Task statement:
Among the lines below, which ones contain the word "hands"? Copy every such line.

Segment Open

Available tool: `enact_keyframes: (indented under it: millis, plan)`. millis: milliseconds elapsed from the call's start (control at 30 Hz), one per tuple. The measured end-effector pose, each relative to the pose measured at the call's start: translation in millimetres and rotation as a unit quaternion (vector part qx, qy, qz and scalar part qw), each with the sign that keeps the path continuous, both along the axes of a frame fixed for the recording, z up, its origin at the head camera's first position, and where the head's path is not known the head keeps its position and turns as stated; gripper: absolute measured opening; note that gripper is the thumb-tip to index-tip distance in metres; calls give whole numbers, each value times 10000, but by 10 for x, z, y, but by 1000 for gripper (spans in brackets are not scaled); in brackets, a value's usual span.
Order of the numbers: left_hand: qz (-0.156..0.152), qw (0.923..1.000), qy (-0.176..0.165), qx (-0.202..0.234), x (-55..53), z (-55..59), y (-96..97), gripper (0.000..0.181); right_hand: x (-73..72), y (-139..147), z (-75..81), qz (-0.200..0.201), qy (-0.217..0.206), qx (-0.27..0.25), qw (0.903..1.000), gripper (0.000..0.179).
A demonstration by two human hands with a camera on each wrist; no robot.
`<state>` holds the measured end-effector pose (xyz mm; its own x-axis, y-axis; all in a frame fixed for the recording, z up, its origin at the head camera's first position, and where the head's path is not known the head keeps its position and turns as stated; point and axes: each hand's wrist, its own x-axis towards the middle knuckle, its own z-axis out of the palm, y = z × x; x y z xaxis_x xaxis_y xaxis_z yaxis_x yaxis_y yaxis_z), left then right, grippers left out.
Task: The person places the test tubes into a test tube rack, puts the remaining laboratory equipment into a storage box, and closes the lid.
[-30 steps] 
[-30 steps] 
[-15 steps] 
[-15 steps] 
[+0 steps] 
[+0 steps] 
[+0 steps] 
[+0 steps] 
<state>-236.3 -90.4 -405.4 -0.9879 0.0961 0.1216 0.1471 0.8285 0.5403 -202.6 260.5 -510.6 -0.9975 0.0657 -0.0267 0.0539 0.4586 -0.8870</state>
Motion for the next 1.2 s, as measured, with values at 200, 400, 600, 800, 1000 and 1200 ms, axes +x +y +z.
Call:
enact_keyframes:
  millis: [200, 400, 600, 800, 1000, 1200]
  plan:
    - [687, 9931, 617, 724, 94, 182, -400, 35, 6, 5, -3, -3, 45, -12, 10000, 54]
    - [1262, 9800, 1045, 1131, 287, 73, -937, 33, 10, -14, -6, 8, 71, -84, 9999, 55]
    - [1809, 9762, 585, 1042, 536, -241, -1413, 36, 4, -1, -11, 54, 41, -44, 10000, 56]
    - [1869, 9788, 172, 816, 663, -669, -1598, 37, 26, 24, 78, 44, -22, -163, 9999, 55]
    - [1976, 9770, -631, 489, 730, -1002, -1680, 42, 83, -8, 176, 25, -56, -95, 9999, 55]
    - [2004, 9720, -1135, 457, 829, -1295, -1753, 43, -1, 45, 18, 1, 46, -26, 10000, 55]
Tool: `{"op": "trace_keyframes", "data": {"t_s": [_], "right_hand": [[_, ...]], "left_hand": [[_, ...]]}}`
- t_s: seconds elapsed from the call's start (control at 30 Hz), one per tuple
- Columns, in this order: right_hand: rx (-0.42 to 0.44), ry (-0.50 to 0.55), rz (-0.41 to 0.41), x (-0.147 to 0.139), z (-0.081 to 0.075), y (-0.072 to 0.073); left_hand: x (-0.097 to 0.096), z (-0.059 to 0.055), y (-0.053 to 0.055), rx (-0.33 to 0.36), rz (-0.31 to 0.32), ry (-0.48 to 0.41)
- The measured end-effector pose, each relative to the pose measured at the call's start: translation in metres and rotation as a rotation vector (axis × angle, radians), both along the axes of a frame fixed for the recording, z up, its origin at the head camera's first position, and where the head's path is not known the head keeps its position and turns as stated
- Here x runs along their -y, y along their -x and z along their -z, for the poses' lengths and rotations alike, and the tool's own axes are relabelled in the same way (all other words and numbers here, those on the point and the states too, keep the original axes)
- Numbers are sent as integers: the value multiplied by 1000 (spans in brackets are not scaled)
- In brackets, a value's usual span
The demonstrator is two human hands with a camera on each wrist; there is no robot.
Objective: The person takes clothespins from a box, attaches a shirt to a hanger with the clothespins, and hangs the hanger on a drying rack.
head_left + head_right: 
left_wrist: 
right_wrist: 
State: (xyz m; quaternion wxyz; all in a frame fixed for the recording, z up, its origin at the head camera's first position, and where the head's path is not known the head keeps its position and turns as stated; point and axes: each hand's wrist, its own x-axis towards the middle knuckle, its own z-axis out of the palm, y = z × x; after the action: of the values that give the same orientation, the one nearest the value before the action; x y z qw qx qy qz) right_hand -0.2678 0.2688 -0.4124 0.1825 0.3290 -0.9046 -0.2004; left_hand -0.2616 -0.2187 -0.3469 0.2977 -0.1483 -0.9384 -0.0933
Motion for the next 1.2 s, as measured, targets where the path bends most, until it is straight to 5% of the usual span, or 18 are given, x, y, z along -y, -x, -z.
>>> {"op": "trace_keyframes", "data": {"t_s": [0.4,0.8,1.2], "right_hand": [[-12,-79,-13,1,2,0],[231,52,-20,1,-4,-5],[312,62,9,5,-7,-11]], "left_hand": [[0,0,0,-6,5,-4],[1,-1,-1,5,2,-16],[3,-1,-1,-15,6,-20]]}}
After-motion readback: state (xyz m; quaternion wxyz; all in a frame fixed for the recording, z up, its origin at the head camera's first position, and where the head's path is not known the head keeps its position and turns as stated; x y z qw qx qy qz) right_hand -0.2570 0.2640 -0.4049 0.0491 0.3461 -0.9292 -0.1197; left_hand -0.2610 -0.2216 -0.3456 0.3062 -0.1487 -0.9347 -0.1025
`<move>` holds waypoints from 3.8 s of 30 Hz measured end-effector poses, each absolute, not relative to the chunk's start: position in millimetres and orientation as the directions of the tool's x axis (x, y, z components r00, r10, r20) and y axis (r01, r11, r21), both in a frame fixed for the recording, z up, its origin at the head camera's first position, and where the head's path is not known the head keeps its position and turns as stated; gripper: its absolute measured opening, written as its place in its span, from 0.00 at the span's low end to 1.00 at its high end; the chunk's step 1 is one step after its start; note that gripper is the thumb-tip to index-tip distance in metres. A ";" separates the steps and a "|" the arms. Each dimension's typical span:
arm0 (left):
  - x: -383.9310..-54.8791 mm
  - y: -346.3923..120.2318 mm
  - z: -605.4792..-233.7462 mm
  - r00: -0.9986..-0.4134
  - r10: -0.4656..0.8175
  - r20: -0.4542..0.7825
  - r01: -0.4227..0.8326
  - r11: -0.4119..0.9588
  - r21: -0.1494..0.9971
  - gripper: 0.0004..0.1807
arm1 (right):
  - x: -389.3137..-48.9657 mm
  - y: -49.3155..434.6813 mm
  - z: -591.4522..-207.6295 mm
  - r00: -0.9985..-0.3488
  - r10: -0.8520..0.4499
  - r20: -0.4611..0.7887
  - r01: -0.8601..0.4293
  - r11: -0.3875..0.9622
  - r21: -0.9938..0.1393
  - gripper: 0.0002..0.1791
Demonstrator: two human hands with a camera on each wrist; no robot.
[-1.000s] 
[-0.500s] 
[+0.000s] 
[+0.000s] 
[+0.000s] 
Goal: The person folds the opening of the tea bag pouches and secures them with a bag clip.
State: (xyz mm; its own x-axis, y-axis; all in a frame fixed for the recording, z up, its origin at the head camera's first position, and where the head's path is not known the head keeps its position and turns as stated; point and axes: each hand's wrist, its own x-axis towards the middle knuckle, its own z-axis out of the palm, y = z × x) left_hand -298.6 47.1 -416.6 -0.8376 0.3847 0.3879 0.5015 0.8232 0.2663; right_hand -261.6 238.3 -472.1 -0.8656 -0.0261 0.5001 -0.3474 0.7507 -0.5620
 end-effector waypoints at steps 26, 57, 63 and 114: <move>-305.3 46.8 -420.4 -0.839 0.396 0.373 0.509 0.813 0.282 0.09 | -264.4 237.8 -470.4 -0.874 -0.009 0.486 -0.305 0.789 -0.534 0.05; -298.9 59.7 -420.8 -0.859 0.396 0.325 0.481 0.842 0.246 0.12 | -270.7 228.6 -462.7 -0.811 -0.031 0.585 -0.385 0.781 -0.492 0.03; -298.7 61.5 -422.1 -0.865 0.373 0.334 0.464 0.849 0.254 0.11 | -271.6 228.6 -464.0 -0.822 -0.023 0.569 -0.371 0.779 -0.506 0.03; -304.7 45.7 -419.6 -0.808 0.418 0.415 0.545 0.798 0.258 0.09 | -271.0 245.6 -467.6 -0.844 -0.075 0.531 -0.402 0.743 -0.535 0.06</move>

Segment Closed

Result for this task:
A demonstration by two human hands with a camera on each wrist; no robot.
The demonstrator is two human hands with a camera on each wrist; there is no robot.
Demonstrator: two human hands with a camera on each wrist; no robot.

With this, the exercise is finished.